My Personal Decisions

Here is a storyline in my twenties of making decisions when I was on the early adult learning curve of life. Sometimes I won, sometimes I lost. Overall it worked out.

  • First Job: When I became a marketing consultant after graduate school, my mom advised me not join the firm due to the principal owner’s reputation. I overruled the feedback. It turned out to be the best mentoring working for a PhD in Statistics. He was challenging, infuriating, and, by today’s corporate governance, totally inappropriate but this catapulted me to become a full partner within a new consulting firm within five years making 6 figures.
  • Home Purchase: My friends advised me not to buy a house with a boyfriend prior to marriage.

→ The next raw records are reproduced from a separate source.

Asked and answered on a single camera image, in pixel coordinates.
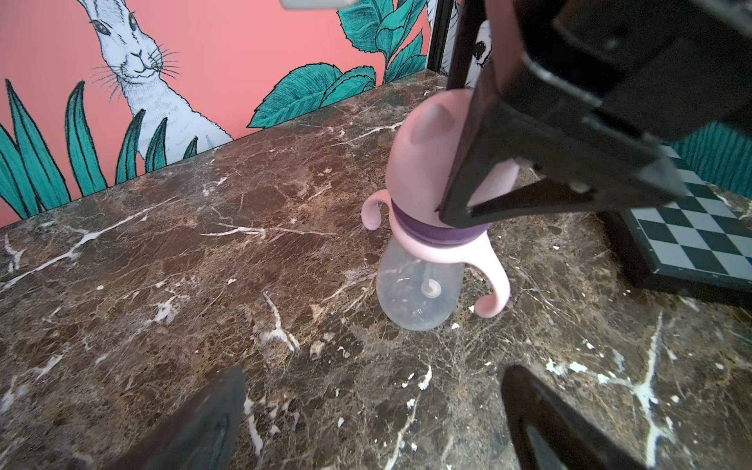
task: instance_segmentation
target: white rabbit
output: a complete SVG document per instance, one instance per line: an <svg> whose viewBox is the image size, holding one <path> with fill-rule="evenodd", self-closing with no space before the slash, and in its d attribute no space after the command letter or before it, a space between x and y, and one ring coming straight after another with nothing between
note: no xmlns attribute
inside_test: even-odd
<svg viewBox="0 0 752 470"><path fill-rule="evenodd" d="M102 46L102 57L115 73L131 113L145 110L138 152L146 157L156 127L167 117L165 156L167 164L183 158L198 137L197 152L232 140L217 124L194 111L188 102L160 77L165 60L156 42L141 31L124 0L77 0L86 9Z"/></svg>
<svg viewBox="0 0 752 470"><path fill-rule="evenodd" d="M433 31L437 6L438 0L426 0L426 9L431 31ZM457 27L459 26L459 9L460 6L456 2L453 2L452 14L449 17L449 27L447 28L447 41L444 43L444 54L441 57L441 71L445 74L449 73L449 66L452 63L454 41L457 34ZM483 69L483 66L486 65L486 61L491 55L491 31L488 20L481 23L481 27L478 30L478 38L475 41L473 60L470 61L468 77L465 80L465 85L471 87L475 87L475 83L478 82L478 76L481 75L481 70Z"/></svg>

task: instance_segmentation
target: pink baby bottle
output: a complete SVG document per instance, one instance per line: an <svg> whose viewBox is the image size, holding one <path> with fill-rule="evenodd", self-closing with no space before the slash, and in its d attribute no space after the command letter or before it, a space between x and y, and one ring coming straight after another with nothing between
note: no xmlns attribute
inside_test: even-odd
<svg viewBox="0 0 752 470"><path fill-rule="evenodd" d="M475 302L477 315L493 317L509 300L509 280L488 238L490 224L457 229L438 218L471 97L471 89L440 92L410 113L392 145L387 188L366 199L361 210L363 225L376 230L378 203L389 208L392 238L381 257L376 293L387 316L406 329L432 329L452 314L466 263L493 288ZM514 160L499 163L469 205L508 193L518 171Z"/></svg>

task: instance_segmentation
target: chessboard
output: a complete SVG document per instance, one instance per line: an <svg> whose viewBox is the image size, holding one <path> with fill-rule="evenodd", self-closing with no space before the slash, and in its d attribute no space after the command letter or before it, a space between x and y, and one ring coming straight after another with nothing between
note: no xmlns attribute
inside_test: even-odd
<svg viewBox="0 0 752 470"><path fill-rule="evenodd" d="M752 232L673 151L687 194L659 208L601 213L637 287L752 307Z"/></svg>

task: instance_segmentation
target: green leaf illustration
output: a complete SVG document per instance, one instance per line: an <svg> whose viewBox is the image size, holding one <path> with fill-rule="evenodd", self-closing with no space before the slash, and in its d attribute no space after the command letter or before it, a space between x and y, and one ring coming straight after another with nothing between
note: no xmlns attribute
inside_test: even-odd
<svg viewBox="0 0 752 470"><path fill-rule="evenodd" d="M138 153L138 137L141 135L141 122L146 111L140 110L131 120L120 146L115 170L115 184L125 183L136 177L136 153Z"/></svg>
<svg viewBox="0 0 752 470"><path fill-rule="evenodd" d="M196 145L199 143L199 138L194 137L193 140L188 144L188 147L186 148L186 152L183 154L183 160L189 159L192 156L195 156L196 154Z"/></svg>
<svg viewBox="0 0 752 470"><path fill-rule="evenodd" d="M324 92L321 107L332 105L375 87L376 71L373 67L358 67L348 70Z"/></svg>
<svg viewBox="0 0 752 470"><path fill-rule="evenodd" d="M65 107L65 143L81 195L106 189L105 176L99 168L94 140L83 112L83 81L73 89Z"/></svg>
<svg viewBox="0 0 752 470"><path fill-rule="evenodd" d="M8 89L8 101L11 103L13 131L18 150L39 202L45 209L70 202L71 195L65 186L65 180L50 155L39 128L24 108L10 80L5 81L5 88Z"/></svg>
<svg viewBox="0 0 752 470"><path fill-rule="evenodd" d="M331 64L308 64L291 71L255 110L248 127L272 127L318 109L324 92L342 75Z"/></svg>
<svg viewBox="0 0 752 470"><path fill-rule="evenodd" d="M401 7L386 15L378 26L376 48L384 53L387 63L389 63L399 45L402 44L402 39L406 36L405 24L410 16L413 1L403 3Z"/></svg>
<svg viewBox="0 0 752 470"><path fill-rule="evenodd" d="M151 173L167 166L165 158L165 131L167 130L167 118L156 127L154 135L149 141L149 148L146 150L146 172Z"/></svg>
<svg viewBox="0 0 752 470"><path fill-rule="evenodd" d="M337 10L342 31L362 52L378 52L376 31L381 20L394 10L392 0L361 0L357 5Z"/></svg>
<svg viewBox="0 0 752 470"><path fill-rule="evenodd" d="M384 83L389 83L423 70L426 67L426 56L420 55L422 48L423 32L420 32L410 44L399 51L397 57L389 64L387 72L384 75Z"/></svg>
<svg viewBox="0 0 752 470"><path fill-rule="evenodd" d="M37 196L26 174L21 154L13 139L0 124L0 197L18 214L26 219L39 214Z"/></svg>
<svg viewBox="0 0 752 470"><path fill-rule="evenodd" d="M410 35L410 31L413 30L413 26L415 26L415 23L418 21L418 17L423 12L423 9L426 7L426 2L424 0L409 0L407 3L412 3L412 8L410 9L408 20L405 23L405 30L402 33L402 39L400 39L399 41L400 44L405 42L405 39L408 38L408 36Z"/></svg>

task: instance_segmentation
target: bottle handle
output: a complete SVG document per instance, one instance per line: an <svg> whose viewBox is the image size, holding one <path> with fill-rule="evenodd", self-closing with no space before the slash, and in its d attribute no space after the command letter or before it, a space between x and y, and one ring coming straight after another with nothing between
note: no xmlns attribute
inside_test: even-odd
<svg viewBox="0 0 752 470"><path fill-rule="evenodd" d="M381 213L378 203L389 207L389 223L392 234L405 250L416 258L430 262L451 264L464 262L475 266L486 275L493 293L479 298L475 302L475 313L479 317L491 318L501 313L509 301L509 279L507 273L491 247L488 232L475 240L458 247L432 247L410 236L394 217L392 198L388 190L379 190L371 194L363 203L360 219L368 230L376 230L381 225Z"/></svg>
<svg viewBox="0 0 752 470"><path fill-rule="evenodd" d="M380 190L371 194L360 210L360 219L368 230L376 230L381 225L381 212L378 210L379 202L388 205L390 214L392 212L392 198L389 196L389 191Z"/></svg>

I decided to proceed co-signing the contract. The relationship didn’t work out but I learned about home equity, tax write-offs, and negotiation. And, sold the home for a profit 5 years later before moving to Kansas City and marrying my husband of 19 years. 
  • First Four-Legged Child: I fell in love with the Bouvier des Flandres dog breed while visiting family on the East Coast. Once again, I was advised that it was crazy to have a thick furred sheep herding dog in 100 degree Dallas weather. You might have guessed it, I disregarded that advice. Upon purchasing that first home, I adopted my furry child Miss Boo. She was incredibly stubborn and even after attending an away onsite 5-week dog training boot camp would still do whatever she wanted. Let’s just say the “Sit” command was interpreted as “I’m going to lay down now” and potty training took 1 year requiring a full house of new carpeting. What on Earth should have happened with a dog bred to be an independently-thinking sheep herder? Silly me, like I was the dog whisperer overnight. On the other hand, Miss Boo was my faithful companion for 10 years and brought me tremendous joy. I still miss her.

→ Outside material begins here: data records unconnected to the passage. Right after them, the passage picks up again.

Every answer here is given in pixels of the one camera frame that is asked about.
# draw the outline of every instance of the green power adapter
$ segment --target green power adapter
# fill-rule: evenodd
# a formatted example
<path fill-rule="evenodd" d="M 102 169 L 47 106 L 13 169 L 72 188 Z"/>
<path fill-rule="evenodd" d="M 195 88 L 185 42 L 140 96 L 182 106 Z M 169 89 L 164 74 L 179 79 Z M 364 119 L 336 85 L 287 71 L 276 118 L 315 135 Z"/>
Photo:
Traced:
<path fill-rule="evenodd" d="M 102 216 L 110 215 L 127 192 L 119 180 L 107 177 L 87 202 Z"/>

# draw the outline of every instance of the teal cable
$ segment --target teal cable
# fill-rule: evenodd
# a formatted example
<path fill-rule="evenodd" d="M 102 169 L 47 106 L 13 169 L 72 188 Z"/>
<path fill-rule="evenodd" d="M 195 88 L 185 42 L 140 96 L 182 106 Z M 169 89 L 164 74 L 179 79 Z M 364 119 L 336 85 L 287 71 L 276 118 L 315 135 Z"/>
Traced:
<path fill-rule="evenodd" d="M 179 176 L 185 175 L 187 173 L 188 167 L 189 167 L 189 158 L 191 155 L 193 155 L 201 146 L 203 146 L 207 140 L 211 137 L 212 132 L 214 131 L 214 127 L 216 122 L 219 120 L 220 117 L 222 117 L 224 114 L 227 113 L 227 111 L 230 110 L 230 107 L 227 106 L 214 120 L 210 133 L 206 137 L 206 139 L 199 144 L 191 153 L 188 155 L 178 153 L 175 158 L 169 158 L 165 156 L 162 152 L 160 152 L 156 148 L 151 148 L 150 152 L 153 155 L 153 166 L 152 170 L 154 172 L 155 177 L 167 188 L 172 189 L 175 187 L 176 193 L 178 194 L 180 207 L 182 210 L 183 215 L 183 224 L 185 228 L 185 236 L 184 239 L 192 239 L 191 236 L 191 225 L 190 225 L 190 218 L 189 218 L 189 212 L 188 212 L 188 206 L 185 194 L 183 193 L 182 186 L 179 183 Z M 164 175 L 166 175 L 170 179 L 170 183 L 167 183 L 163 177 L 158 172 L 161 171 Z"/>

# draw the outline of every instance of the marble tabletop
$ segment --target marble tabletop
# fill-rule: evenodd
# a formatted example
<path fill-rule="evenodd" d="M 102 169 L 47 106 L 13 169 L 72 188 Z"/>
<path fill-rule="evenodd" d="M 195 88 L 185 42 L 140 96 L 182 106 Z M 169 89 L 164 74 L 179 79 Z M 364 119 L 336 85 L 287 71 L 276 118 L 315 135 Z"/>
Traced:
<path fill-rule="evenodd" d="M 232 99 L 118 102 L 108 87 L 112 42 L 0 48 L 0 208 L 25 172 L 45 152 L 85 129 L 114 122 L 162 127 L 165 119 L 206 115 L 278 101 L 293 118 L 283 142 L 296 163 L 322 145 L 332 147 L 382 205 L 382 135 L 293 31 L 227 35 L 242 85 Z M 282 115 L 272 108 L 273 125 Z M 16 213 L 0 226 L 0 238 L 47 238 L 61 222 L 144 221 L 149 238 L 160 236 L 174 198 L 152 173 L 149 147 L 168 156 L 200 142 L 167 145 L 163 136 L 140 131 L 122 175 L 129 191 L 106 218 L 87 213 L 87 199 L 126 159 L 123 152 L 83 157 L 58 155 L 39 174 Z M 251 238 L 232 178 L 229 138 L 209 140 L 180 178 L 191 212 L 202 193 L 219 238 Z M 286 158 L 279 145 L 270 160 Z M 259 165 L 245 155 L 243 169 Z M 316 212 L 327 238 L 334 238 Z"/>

I picked paths against advice and went for it. The bottom line, there were major finances and personal commitments that didn’t work out perfectly but the upside was worthwhile. Life is messy, not black and white. Pick a lane.

Decision Making Process

I can appreciate that not all people can readily vet a decision.  Here’s what has worked for me. Perhaps it might help with your decisions. 

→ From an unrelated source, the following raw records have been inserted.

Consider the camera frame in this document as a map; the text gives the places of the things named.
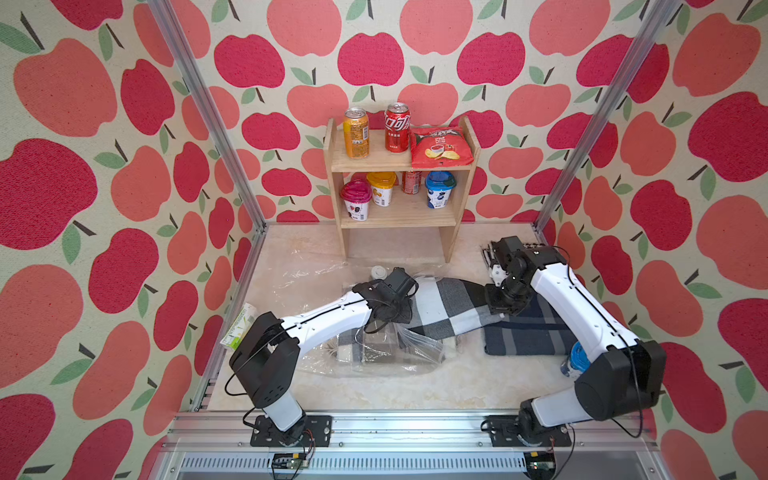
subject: clear plastic sheet
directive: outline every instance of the clear plastic sheet
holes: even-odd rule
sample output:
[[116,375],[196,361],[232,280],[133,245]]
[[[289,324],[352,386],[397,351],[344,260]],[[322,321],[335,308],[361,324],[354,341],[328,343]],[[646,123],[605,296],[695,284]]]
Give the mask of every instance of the clear plastic sheet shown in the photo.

  • Three Decision Points: I love 3 inputs on any decision because it provides different perspectives. In the past year, I have obtained 3 quotes each for the following projects – website development, hosting platforms, home repair, and Prada purse decisions (that was a stretch but might have caught the female radar). I made decisions on all 4 items in less than a week. Fyi, Prada took the longest. I tend to ponder discretionary fiscal personal decisions longer than business decisions. Do you share the same experience?
  • Hire Experts: Eight years ago I was told to keep my job I would need to move from Seattle, WA to an isolated town down South. That’s when I turned to expert career guidance. I signed up for www.theladders.com, which is a job search site for $100K+ annual salary career positions. Upon using their resumé assessment tool, it highlighted I needed to hire a resumé writer. My next step was hiring a career consultant and resumé writer. After 2 weeks of assessment and a reformatted resumé, I immediately saw results. With my new found confidence and online presence, I obtained job interviews and finally secured a new career adventure — ironically staying at my same company while transitioning from a Marketing Manager to Sales Executive role. It worked out well for me. Different than the planned path but life throws you curves.
  • Find Mentors: I have always sought the advice and counsel of colleagues and executives I admire. It’s refreshing to hear a different perspective. My husband happens to be the mentor as a former sales director and electrical engineer at both Fortune 500s and San Jose startups. At times, I listened to the hard truth – which I didn’t enjoy hearing — but needed to understand to grow and prosper. I continue to do so today as a continuous life learner. 

For your next career adventure, my advice is to create a strategic plan for yourself and develop 5 actionable tactics within a short-term 1 month deadline. Then go execute 1-2 tactics this week. If you fail, try something new. What do you have to lose? Would love to hear your thoughts. 

Land your dream job, you deserve it!